Watered by the Colorado River, Imperial County is the ninth-largest agricultural producer in the state, reporting $2.3 billion in 2021 sales, led by cattle and lettuce.
In terms of area, the Imperial Valley is dominated by alfalfa and other water-intensive crops used for dairy and cattle feed, which occupy more than half of the farmland.We also produce imperial two-thirds of vegetables Consumed during the winter in the United States.
The Department of the Interior said it would use the Control Inflation Act to pay farmers and other users for saving 2.3 million acre-feet of water. The remaining 700,000 acre-feet “will be achieved through voluntary, uncompensated reductions by downstream states.” The interior ministry did not disclose how much money would be spent or who would get the money.
What will the Colorado River need in the long term?
Most of the year, farms, cities, and tribes 13 million acre feet The amount of water in the Colorado River far exceeds the 11 million acre-feet of rain and snow that enter the river system each year. Unless major cuts are made, these sources, most importantly the approximately 50 million acre-feet of combined Mead and Powell rivers, could be virtually depleted within a few years.
The new agreement represents savings of about one million acre-feet per year, but that alone isn’t enough. Experts say we need to save at least twice that amount.
Downstream states use most of the Colorado River’s water, so the onus is on those states, especially California, the largest consumer, to consider water conservation.
A wet winter eased the emergency. But in the drylands of the West, where population growth and worsening drought are drying up water supplies, this relief is probably short-lived.
Sarah PorterThe director of the Kill Water Policy Center at Arizona State University said the proposed plan shows progress, even though more action is needed.

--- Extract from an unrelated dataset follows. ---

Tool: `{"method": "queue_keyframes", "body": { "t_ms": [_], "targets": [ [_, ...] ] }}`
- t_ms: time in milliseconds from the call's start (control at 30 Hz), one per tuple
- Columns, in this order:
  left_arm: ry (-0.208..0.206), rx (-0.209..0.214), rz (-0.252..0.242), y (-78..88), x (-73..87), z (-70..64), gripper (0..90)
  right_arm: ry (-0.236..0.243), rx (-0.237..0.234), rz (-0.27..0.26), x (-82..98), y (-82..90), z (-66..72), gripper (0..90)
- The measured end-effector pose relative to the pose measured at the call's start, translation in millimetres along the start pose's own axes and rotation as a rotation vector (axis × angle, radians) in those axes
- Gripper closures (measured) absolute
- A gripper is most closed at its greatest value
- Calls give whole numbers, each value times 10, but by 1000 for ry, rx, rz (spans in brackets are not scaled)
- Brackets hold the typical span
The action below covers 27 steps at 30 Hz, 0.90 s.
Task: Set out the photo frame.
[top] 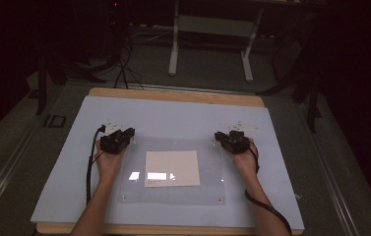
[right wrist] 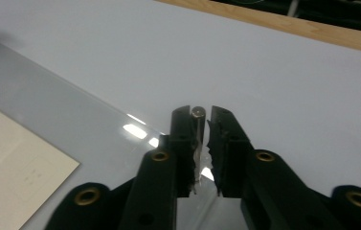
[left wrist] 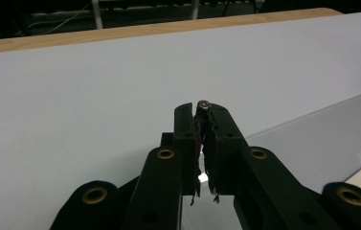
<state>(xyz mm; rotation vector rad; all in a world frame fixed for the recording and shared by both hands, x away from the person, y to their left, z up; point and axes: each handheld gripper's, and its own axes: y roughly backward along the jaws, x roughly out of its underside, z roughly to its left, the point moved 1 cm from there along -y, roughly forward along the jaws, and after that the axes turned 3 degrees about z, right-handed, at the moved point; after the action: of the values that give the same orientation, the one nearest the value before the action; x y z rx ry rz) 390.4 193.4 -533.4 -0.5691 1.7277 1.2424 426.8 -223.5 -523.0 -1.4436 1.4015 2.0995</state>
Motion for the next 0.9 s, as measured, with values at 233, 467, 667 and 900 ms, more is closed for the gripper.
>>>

“This is another step towards the long-term downregulation of the amount of water in the Colorado River that we as a region can expect to get out of the system,” she said.
Porter said that because the plan is a voluntary plan, it “will allow us to reach our 2026 target without risking litigation.”
Adel Hagekaril, general manager of the Metropolitan Water District in Southern California, said today’s deal would provide some relief to Mead and Powell, but not a complete solution.
“Once an agreement is in place, we must turn our attention to the much bigger challenge ahead: developing long-term post-2026 solutions to river imbalances,” he said. .
Alastair Brand wrote this article Karmataz.